↓

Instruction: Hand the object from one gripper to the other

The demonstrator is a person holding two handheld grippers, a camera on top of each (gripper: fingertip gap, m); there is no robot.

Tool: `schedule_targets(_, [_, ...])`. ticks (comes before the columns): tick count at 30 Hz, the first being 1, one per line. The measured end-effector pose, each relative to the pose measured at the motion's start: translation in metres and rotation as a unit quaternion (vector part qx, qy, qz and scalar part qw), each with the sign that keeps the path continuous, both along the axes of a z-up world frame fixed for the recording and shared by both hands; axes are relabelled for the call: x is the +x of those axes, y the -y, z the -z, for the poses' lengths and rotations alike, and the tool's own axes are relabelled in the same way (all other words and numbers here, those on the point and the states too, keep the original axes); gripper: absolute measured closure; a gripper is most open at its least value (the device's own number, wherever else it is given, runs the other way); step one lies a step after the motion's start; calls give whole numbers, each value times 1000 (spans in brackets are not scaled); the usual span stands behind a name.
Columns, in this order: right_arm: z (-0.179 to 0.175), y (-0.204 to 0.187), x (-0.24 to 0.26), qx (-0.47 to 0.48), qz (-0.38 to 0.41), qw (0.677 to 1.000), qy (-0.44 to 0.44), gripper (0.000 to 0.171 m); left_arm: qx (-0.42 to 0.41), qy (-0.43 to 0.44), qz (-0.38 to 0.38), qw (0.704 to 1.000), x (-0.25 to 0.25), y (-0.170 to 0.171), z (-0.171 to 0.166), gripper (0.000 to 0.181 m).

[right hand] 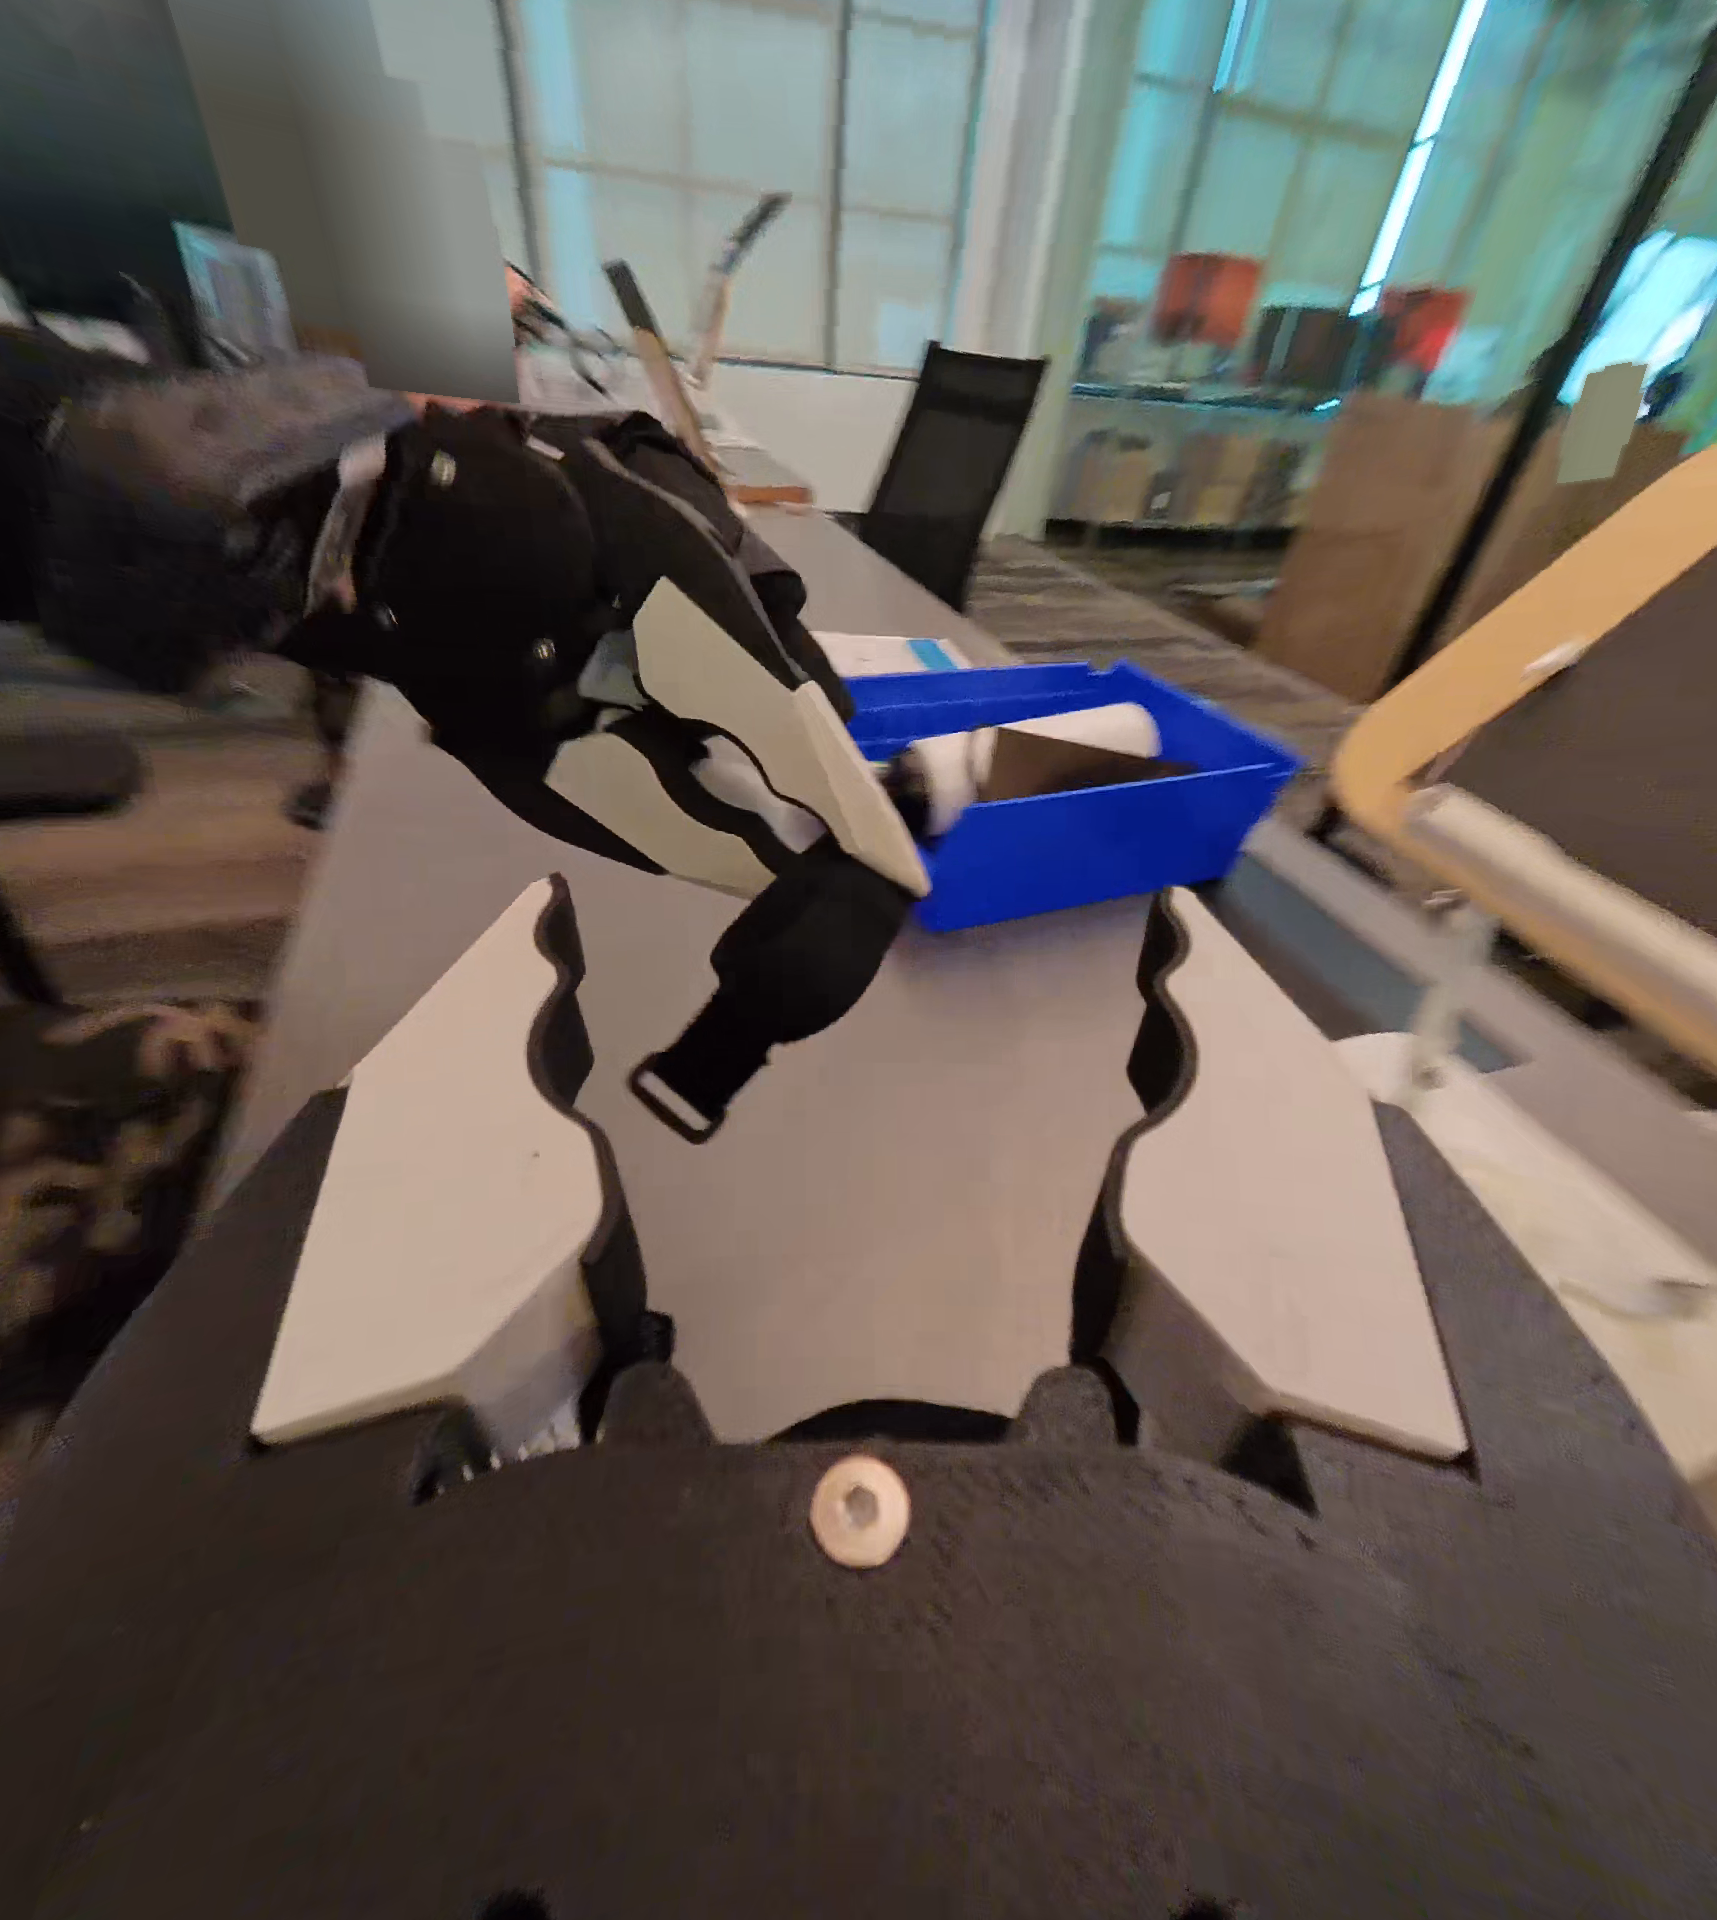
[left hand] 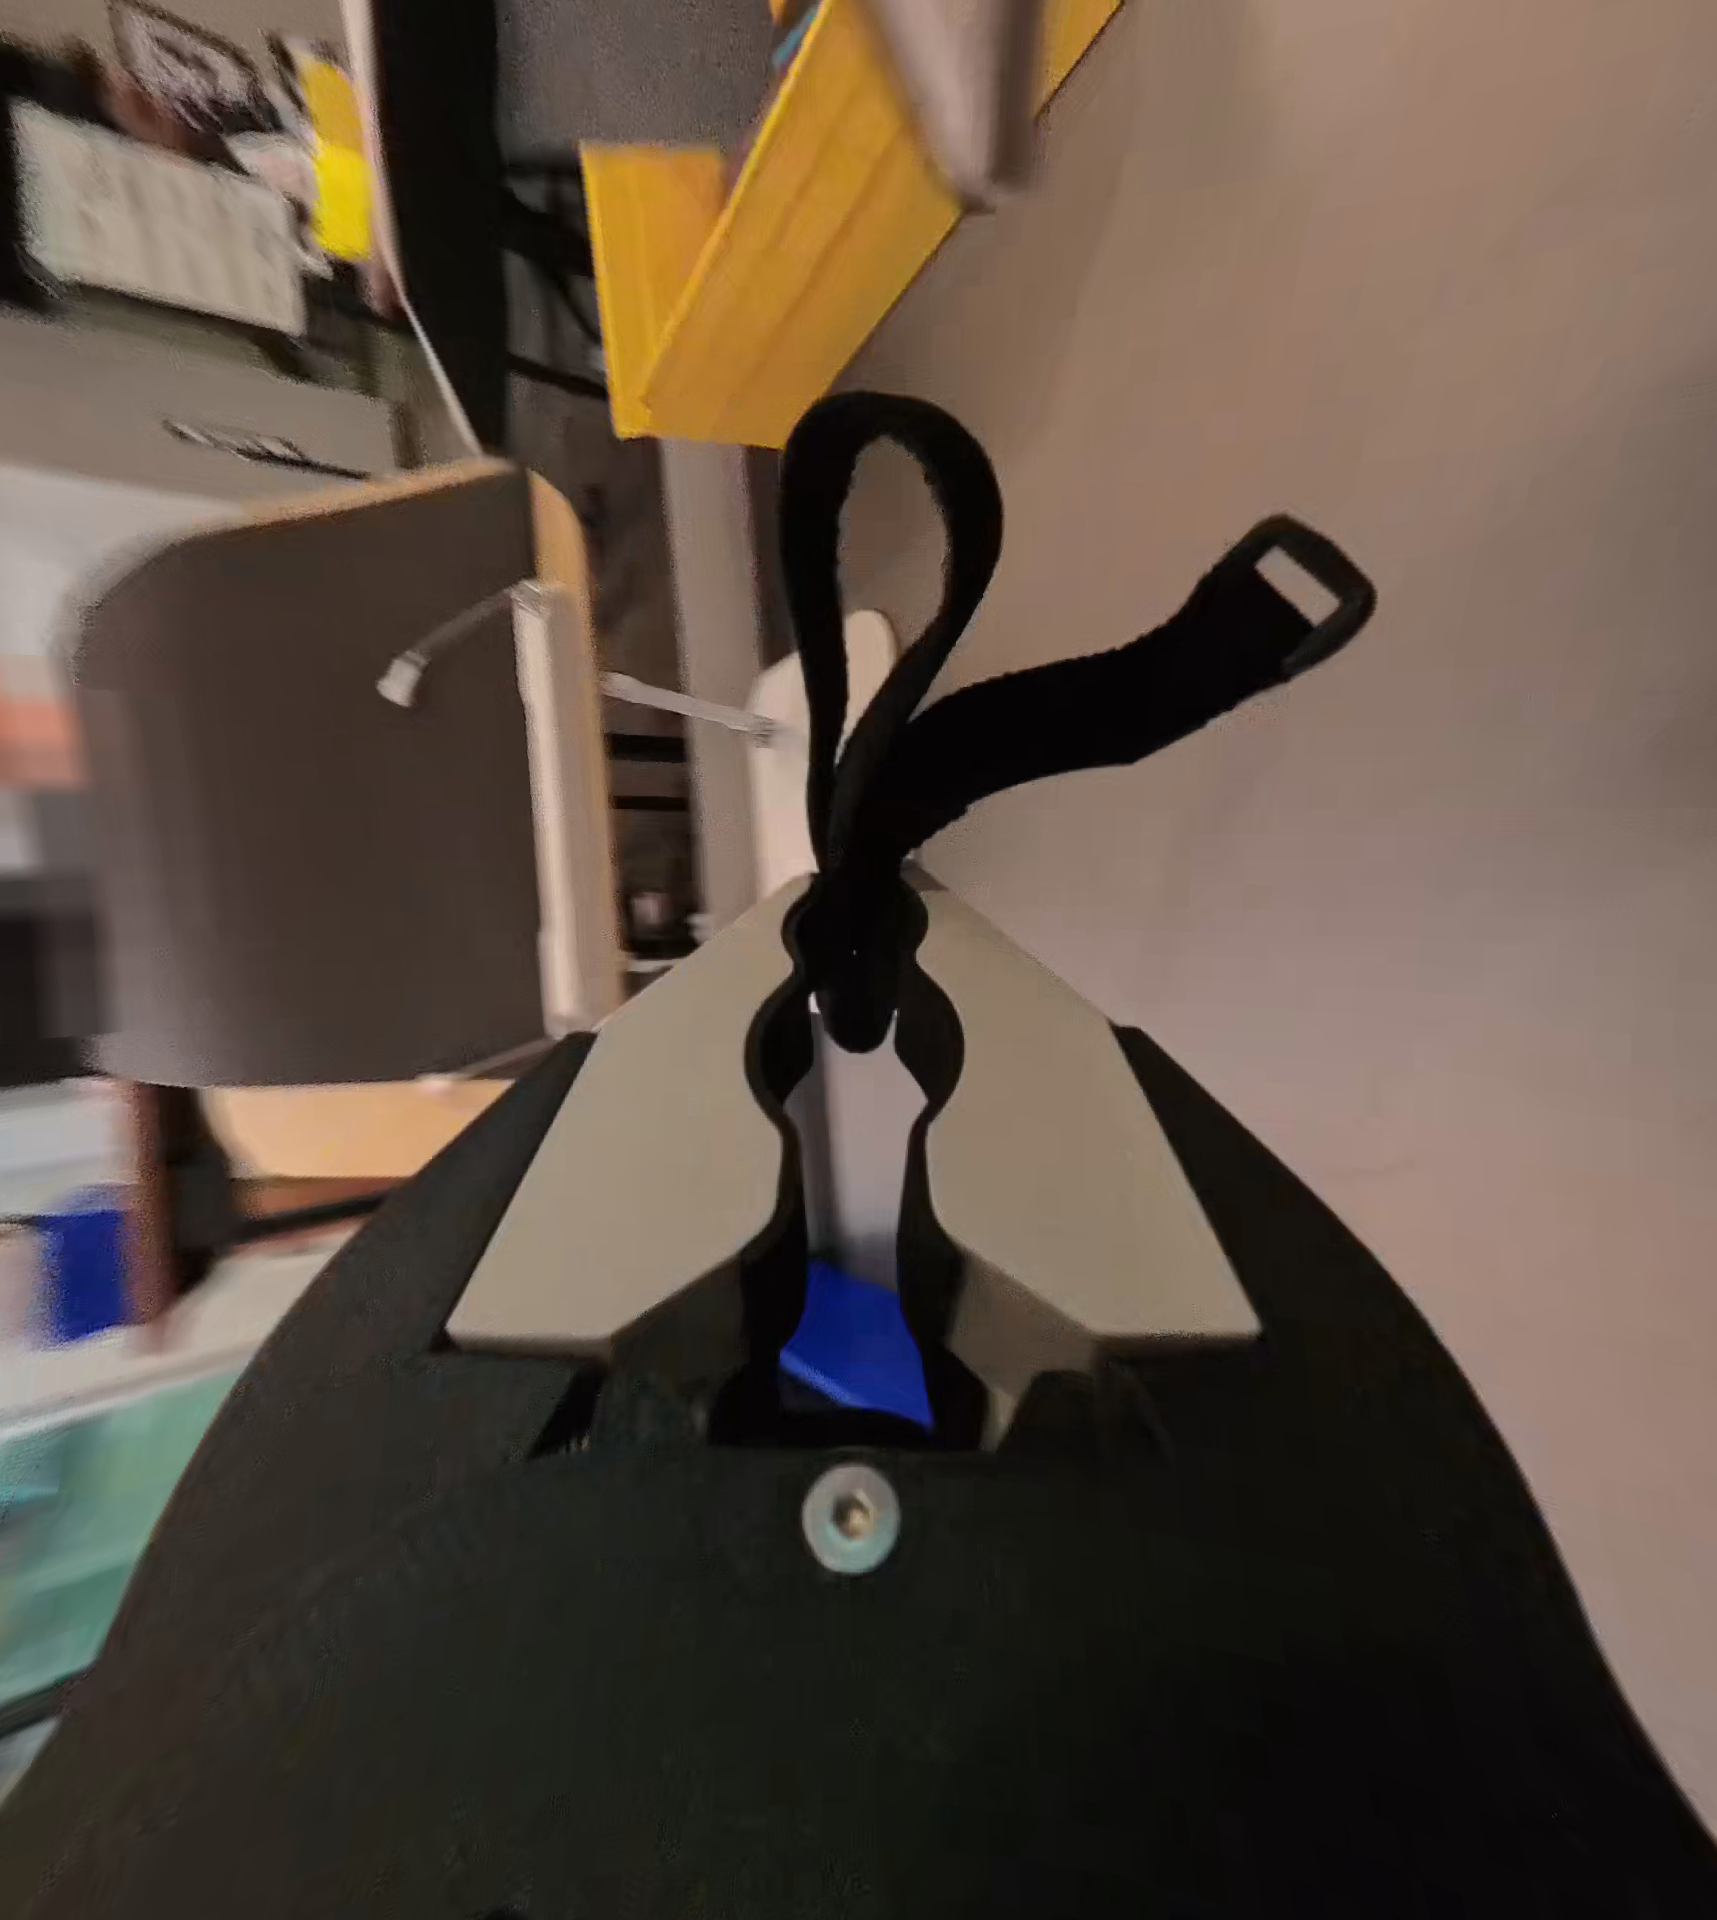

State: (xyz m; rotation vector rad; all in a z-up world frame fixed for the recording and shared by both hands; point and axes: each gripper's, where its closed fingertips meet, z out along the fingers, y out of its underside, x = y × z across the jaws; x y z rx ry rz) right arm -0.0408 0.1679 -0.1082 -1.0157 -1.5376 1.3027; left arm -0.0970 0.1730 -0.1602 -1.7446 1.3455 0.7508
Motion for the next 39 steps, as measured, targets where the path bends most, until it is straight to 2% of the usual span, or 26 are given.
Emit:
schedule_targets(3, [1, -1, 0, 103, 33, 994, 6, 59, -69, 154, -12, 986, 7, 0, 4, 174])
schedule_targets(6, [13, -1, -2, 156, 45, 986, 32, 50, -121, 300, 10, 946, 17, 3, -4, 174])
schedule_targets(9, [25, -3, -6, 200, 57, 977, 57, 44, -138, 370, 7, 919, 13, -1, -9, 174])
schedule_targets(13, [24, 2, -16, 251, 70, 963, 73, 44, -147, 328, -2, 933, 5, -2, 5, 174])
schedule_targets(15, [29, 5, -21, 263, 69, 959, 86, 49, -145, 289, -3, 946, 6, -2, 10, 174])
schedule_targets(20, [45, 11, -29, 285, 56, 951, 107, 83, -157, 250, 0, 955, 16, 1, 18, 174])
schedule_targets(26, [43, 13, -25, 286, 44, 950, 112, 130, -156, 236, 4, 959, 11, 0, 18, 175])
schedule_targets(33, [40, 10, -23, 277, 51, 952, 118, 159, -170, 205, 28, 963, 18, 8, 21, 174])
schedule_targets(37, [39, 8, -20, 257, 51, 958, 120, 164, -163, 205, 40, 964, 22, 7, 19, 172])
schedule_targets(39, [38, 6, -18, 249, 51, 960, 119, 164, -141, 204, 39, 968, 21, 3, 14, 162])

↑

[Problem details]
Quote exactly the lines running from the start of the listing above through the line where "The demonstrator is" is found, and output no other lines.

[Task answer]
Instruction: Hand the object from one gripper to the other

The demonstrator is a person holding two handheld grippers, a camera on top of each (gripper: fingertip gap, m); there is no robot.

The exercise calls for nothing more than this answer.